Graham and Hornsby have enlisted the skills of Adelaide’s clowning guru, Hew Parham, to direct True Crime Clown Show and it has paid off. Each clown has a skit to show off their skills and tell a story. Jasmin McWatters is a delight as the chic and empathetic clown Britney. Watch out for her lively, and very funny, ukelele ditty.
Arran Beattie as Roger often plays it deadpan, a great straight man to some of the silly antics of the others.
Zola Allen as Linda has a moment of marital bliss with Roger, ending in his abandonment and subsequent love for another woman, one he’s never met. Graham gives her character Lizard an energetic and pliable physicality with an abundance of exuberant personality.
It is Jamie Hornsby as Wah who brings the strongest moments to the show, not through dialogue but through song.

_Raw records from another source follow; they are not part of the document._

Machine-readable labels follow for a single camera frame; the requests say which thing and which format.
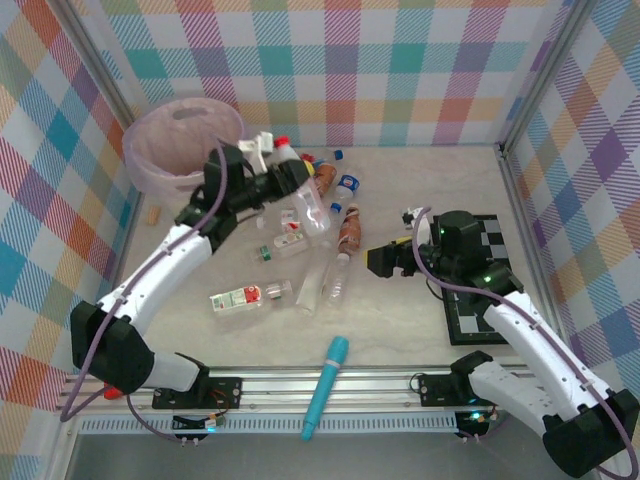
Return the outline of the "brown label bottle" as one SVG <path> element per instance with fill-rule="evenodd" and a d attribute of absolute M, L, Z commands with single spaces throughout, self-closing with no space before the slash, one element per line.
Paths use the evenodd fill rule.
<path fill-rule="evenodd" d="M 324 197 L 329 191 L 337 176 L 337 168 L 330 162 L 316 162 L 314 164 L 314 183 L 320 197 Z"/>
<path fill-rule="evenodd" d="M 352 203 L 347 207 L 339 229 L 338 251 L 349 256 L 355 255 L 360 250 L 361 238 L 360 209 L 357 204 Z"/>

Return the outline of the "large clear bottle red cap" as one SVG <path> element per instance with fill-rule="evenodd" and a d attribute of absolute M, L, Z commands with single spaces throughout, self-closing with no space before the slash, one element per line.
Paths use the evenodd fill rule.
<path fill-rule="evenodd" d="M 274 147 L 278 153 L 280 165 L 287 169 L 289 160 L 303 160 L 290 145 L 289 138 L 286 136 L 277 137 L 274 140 Z M 292 194 L 292 202 L 305 231 L 311 237 L 323 235 L 329 230 L 331 221 L 326 215 L 320 195 L 316 190 L 314 176 L 312 180 L 308 180 L 298 191 Z"/>

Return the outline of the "blue label cola bottle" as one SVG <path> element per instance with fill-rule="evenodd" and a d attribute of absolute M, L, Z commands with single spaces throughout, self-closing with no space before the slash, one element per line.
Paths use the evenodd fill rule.
<path fill-rule="evenodd" d="M 335 190 L 335 199 L 338 202 L 353 198 L 360 187 L 360 180 L 352 174 L 343 174 L 339 179 Z"/>

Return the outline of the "slim clear bottle white cap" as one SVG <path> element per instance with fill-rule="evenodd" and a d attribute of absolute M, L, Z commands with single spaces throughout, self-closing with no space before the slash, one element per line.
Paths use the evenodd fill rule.
<path fill-rule="evenodd" d="M 339 253 L 330 267 L 324 288 L 325 302 L 329 308 L 337 308 L 344 298 L 349 266 L 350 256 L 346 253 Z"/>

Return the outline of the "white fruit print label bottle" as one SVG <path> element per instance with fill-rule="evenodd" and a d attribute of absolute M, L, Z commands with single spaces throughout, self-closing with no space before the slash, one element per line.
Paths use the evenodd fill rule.
<path fill-rule="evenodd" d="M 273 239 L 273 247 L 277 257 L 288 258 L 305 251 L 309 241 L 301 231 L 283 233 Z"/>

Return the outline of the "cream bin with pink liner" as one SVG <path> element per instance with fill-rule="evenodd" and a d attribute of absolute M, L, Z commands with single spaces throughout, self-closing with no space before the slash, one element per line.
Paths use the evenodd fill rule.
<path fill-rule="evenodd" d="M 244 137 L 244 122 L 231 105 L 206 97 L 157 105 L 124 133 L 126 169 L 136 188 L 177 197 L 203 182 L 204 165 L 217 145 Z"/>

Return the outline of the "clear bottle red green label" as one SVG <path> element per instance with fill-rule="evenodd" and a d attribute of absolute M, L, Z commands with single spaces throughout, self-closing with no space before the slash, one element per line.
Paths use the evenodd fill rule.
<path fill-rule="evenodd" d="M 213 313 L 229 316 L 255 310 L 270 310 L 287 305 L 293 294 L 289 280 L 253 283 L 210 297 Z"/>

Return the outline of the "clear bottle red blue label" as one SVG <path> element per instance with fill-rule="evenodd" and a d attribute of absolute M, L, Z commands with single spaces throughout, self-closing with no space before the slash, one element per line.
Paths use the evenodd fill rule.
<path fill-rule="evenodd" d="M 299 156 L 315 168 L 322 164 L 336 164 L 344 159 L 344 152 L 340 149 L 333 149 L 327 147 L 313 147 L 303 149 Z"/>

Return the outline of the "black white checkerboard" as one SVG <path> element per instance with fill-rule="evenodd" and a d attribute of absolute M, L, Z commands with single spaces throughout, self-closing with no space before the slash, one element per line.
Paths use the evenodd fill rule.
<path fill-rule="evenodd" d="M 495 214 L 472 215 L 482 223 L 486 232 L 493 235 L 491 238 L 485 237 L 483 243 L 492 247 L 495 253 L 501 253 L 510 265 L 498 217 Z M 476 312 L 476 306 L 470 303 L 467 298 L 461 298 L 457 292 L 448 289 L 442 291 L 442 298 L 452 345 L 500 345 L 506 342 Z"/>

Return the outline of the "teal marker pen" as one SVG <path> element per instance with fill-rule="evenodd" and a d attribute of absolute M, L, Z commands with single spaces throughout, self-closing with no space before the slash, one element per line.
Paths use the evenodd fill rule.
<path fill-rule="evenodd" d="M 303 441 L 309 441 L 312 438 L 316 426 L 323 415 L 336 377 L 346 360 L 348 351 L 349 341 L 345 337 L 336 336 L 331 341 L 320 377 L 303 420 L 301 430 L 301 439 Z"/>

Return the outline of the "small circuit board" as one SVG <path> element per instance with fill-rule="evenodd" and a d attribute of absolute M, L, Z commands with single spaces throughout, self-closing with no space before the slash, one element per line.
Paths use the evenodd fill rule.
<path fill-rule="evenodd" d="M 219 427 L 226 423 L 223 414 L 211 414 L 206 417 L 179 416 L 174 415 L 171 421 L 171 429 L 173 431 L 191 431 L 192 435 L 196 432 L 201 434 L 215 433 Z"/>
<path fill-rule="evenodd" d="M 462 435 L 485 435 L 491 423 L 496 419 L 496 411 L 491 410 L 474 410 L 461 411 L 455 413 L 458 430 Z"/>

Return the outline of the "grey metal panel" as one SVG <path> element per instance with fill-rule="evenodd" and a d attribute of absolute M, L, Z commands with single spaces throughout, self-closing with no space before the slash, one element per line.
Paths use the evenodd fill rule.
<path fill-rule="evenodd" d="M 517 425 L 451 434 L 220 435 L 181 447 L 152 435 L 83 435 L 65 480 L 573 480 Z"/>

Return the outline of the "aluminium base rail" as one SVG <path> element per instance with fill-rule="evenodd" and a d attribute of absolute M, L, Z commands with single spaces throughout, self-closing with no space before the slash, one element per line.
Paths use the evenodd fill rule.
<path fill-rule="evenodd" d="M 341 369 L 326 405 L 326 413 L 393 413 L 419 411 L 420 400 L 409 387 L 410 378 L 416 373 L 447 374 L 449 368 L 427 368 L 425 366 L 370 367 L 345 366 Z M 504 368 L 512 375 L 533 382 L 533 375 L 525 368 L 507 365 Z M 213 368 L 211 377 L 242 378 L 240 407 L 231 413 L 293 413 L 304 414 L 308 408 L 319 379 L 321 367 L 300 368 Z M 60 413 L 70 397 L 76 375 L 69 375 L 63 384 L 55 413 Z M 103 382 L 88 376 L 74 400 L 77 407 L 83 400 L 103 387 Z M 153 390 L 141 389 L 131 395 L 131 400 L 140 413 L 160 414 L 152 409 Z M 125 399 L 94 400 L 80 414 L 126 414 Z"/>

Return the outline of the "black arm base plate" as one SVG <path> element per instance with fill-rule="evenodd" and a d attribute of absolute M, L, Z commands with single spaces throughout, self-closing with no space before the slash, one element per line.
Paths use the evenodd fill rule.
<path fill-rule="evenodd" d="M 167 388 L 153 393 L 155 410 L 234 410 L 240 407 L 242 395 L 240 377 L 209 377 L 196 380 L 190 390 L 179 392 Z"/>
<path fill-rule="evenodd" d="M 467 377 L 455 373 L 418 374 L 416 390 L 423 407 L 495 406 L 472 390 Z"/>

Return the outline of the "aluminium frame post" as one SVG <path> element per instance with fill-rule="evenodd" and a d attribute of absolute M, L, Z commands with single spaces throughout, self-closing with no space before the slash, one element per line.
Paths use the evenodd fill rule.
<path fill-rule="evenodd" d="M 123 127 L 150 103 L 116 33 L 111 9 L 132 0 L 47 0 Z"/>
<path fill-rule="evenodd" d="M 564 20 L 561 23 L 554 21 L 551 25 L 550 29 L 555 30 L 557 34 L 541 59 L 539 59 L 540 55 L 537 52 L 532 64 L 538 64 L 539 69 L 531 79 L 525 95 L 521 96 L 512 119 L 505 121 L 504 132 L 498 136 L 496 147 L 503 158 L 507 158 L 514 152 L 517 143 L 533 118 L 535 110 L 556 78 L 560 67 L 597 3 L 598 0 L 572 0 L 571 5 L 566 9 Z"/>

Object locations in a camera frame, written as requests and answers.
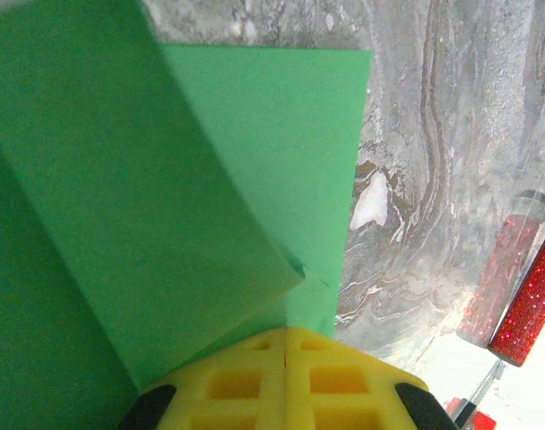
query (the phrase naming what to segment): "glitter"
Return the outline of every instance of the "glitter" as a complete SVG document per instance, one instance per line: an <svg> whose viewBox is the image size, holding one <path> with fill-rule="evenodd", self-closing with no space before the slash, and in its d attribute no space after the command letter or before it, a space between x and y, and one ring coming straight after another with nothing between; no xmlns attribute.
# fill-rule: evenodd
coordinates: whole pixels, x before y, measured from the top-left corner
<svg viewBox="0 0 545 430"><path fill-rule="evenodd" d="M533 305L532 297L538 303ZM545 241L525 275L489 350L508 363L521 366L545 323ZM509 338L516 339L510 343Z"/></svg>
<svg viewBox="0 0 545 430"><path fill-rule="evenodd" d="M488 346L539 225L537 219L524 215L512 214L507 218L464 313L457 331L459 336L474 345Z"/></svg>

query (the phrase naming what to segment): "square hole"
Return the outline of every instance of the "square hole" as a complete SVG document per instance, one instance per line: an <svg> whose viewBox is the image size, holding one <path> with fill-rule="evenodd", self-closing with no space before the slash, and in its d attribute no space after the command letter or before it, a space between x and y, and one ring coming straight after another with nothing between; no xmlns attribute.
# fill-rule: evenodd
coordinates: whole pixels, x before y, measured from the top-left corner
<svg viewBox="0 0 545 430"><path fill-rule="evenodd" d="M382 421L374 409L315 409L315 430L382 430L382 428Z"/></svg>
<svg viewBox="0 0 545 430"><path fill-rule="evenodd" d="M256 399L261 390L263 373L259 369L239 369L215 372L207 387L206 398Z"/></svg>
<svg viewBox="0 0 545 430"><path fill-rule="evenodd" d="M249 345L248 348L252 349L253 351L266 351L267 349L271 348L271 341L268 339L261 339Z"/></svg>
<svg viewBox="0 0 545 430"><path fill-rule="evenodd" d="M324 351L328 347L322 341L306 339L300 344L300 349L304 349L305 351Z"/></svg>
<svg viewBox="0 0 545 430"><path fill-rule="evenodd" d="M368 392L364 374L355 366L319 365L310 369L310 392L358 394Z"/></svg>
<svg viewBox="0 0 545 430"><path fill-rule="evenodd" d="M255 430L255 417L196 417L191 430Z"/></svg>

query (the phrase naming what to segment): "black rubber tip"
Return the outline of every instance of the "black rubber tip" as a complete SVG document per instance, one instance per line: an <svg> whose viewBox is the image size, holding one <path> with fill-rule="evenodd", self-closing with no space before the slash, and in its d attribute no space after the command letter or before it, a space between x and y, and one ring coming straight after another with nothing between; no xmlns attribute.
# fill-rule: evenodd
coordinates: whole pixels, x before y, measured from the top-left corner
<svg viewBox="0 0 545 430"><path fill-rule="evenodd" d="M418 430L458 430L431 393L411 383L397 383L394 388Z"/></svg>
<svg viewBox="0 0 545 430"><path fill-rule="evenodd" d="M155 430L176 392L173 385L161 385L141 395L117 430Z"/></svg>
<svg viewBox="0 0 545 430"><path fill-rule="evenodd" d="M464 428L471 420L473 415L476 413L475 404L471 403L469 400L466 399L463 399L462 401L464 402L463 408L454 421L458 428Z"/></svg>

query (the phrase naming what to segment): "green paper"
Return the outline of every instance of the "green paper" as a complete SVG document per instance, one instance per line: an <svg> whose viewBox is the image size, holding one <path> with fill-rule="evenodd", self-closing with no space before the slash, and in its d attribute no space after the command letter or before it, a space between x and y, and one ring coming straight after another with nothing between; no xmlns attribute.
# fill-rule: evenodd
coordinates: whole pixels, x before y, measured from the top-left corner
<svg viewBox="0 0 545 430"><path fill-rule="evenodd" d="M234 330L199 351L184 365L209 356L261 331L280 327L302 327L332 337L336 312L334 293L307 268L304 268L304 273L305 280L285 297L272 302L264 310L243 321Z"/></svg>
<svg viewBox="0 0 545 430"><path fill-rule="evenodd" d="M335 301L370 52L167 45L164 53L264 230Z"/></svg>
<svg viewBox="0 0 545 430"><path fill-rule="evenodd" d="M331 335L368 62L161 52L136 2L0 16L0 428L111 428L194 357Z"/></svg>
<svg viewBox="0 0 545 430"><path fill-rule="evenodd" d="M301 280L137 3L39 0L0 17L0 148L138 387Z"/></svg>
<svg viewBox="0 0 545 430"><path fill-rule="evenodd" d="M0 430L114 428L136 393L0 154Z"/></svg>

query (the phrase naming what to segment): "green cardstock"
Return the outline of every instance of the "green cardstock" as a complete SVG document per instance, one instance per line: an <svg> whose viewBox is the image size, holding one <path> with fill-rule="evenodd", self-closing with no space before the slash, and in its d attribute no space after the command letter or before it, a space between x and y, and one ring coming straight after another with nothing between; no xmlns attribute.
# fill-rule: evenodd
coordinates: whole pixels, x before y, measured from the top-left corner
<svg viewBox="0 0 545 430"><path fill-rule="evenodd" d="M337 291L370 52L168 45L164 53L266 233Z"/></svg>
<svg viewBox="0 0 545 430"><path fill-rule="evenodd" d="M0 149L138 387L301 281L137 3L40 0L0 18Z"/></svg>
<svg viewBox="0 0 545 430"><path fill-rule="evenodd" d="M136 2L0 15L0 428L111 428L175 366L332 334L368 63L160 48Z"/></svg>
<svg viewBox="0 0 545 430"><path fill-rule="evenodd" d="M0 430L114 428L136 394L0 153Z"/></svg>

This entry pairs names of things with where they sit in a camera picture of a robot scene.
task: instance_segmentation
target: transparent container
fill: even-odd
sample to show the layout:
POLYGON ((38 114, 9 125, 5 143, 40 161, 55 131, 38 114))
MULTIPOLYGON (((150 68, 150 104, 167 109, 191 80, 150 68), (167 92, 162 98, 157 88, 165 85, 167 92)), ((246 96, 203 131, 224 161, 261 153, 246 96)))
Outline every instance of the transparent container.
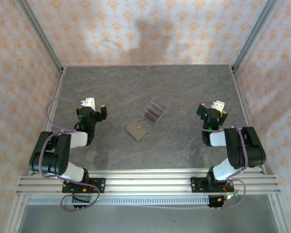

The highlight was the sing-along Hornsby led for the song, which he also penned, titled “Under the Rug”. To me it seems that this would have also been a perfect way to end a show, the ultimate juxtaposing of fun against deeply serious content. That was, after all, what the show set out to achieve.
To end Dead Gorgeous: True Crime Clown Show with a strident monologue on violence against women and the apathy towards it felt anti-climactic. The message had already been received from the show loud and clear. It may have been better to “leave ‘em laughing” and pondering why it is that we as a society often sweep these things “Under the Rug”.